SOURCE MATERIAL

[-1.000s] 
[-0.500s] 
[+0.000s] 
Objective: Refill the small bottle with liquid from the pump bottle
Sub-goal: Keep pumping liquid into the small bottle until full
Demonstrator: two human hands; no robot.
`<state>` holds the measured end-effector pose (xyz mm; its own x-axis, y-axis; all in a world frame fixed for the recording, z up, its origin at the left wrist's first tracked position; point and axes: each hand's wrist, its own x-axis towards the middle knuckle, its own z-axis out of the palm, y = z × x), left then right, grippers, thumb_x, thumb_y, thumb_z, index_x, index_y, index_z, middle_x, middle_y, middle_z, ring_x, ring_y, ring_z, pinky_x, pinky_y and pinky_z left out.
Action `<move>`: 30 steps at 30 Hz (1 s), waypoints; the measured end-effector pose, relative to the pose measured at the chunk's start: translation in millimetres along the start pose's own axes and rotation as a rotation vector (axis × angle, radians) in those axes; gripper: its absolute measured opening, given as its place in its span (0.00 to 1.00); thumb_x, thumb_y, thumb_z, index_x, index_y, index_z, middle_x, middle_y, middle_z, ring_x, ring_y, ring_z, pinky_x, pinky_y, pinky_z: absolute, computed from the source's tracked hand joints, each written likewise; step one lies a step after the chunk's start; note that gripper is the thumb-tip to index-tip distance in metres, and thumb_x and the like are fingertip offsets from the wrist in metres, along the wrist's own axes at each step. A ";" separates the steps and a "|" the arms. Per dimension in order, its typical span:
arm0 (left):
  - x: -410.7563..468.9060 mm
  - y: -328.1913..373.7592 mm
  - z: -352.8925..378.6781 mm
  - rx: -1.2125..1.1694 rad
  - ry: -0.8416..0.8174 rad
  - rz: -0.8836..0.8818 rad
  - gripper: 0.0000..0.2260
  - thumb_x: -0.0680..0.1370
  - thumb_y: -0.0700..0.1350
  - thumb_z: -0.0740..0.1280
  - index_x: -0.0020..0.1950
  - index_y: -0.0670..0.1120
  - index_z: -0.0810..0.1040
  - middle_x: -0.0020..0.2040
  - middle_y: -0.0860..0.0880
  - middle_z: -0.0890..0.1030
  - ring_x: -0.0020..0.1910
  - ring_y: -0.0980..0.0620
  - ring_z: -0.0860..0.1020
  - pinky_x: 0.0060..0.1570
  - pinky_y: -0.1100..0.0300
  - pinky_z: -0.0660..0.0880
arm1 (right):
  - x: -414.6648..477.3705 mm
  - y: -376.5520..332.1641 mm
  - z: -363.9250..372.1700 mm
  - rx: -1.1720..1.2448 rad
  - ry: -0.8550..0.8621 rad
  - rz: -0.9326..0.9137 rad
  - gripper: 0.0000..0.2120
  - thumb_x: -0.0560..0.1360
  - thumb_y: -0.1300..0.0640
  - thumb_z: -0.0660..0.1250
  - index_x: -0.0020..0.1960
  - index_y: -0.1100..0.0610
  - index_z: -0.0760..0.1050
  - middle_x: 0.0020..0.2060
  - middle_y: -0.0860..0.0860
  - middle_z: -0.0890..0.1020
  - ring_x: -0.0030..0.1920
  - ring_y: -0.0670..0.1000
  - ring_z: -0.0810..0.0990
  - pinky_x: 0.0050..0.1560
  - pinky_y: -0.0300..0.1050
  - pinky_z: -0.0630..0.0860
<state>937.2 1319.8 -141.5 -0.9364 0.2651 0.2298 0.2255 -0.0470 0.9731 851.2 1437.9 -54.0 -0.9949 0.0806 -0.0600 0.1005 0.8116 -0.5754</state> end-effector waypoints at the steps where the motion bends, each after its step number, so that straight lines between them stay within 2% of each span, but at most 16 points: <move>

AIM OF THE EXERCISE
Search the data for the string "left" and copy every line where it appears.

TASK RESULT
`<state>` holds the measured end-effector pose (xyz mm; its own x-axis, y-axis; all in a world frame fixed for the recording, z up, its origin at the left wrist's first tracked position; point and axes: each hand's wrist, its own x-axis towards the middle knuckle, its own z-axis out of the palm, y = z × x), left then right, grippers, thumb_x, thumb_y, thumb_z, index_x, index_y, index_z, middle_x, middle_y, middle_z, ring_x, ring_y, ring_z, pinky_x, pinky_y and pinky_z left out.
arm0 (left):

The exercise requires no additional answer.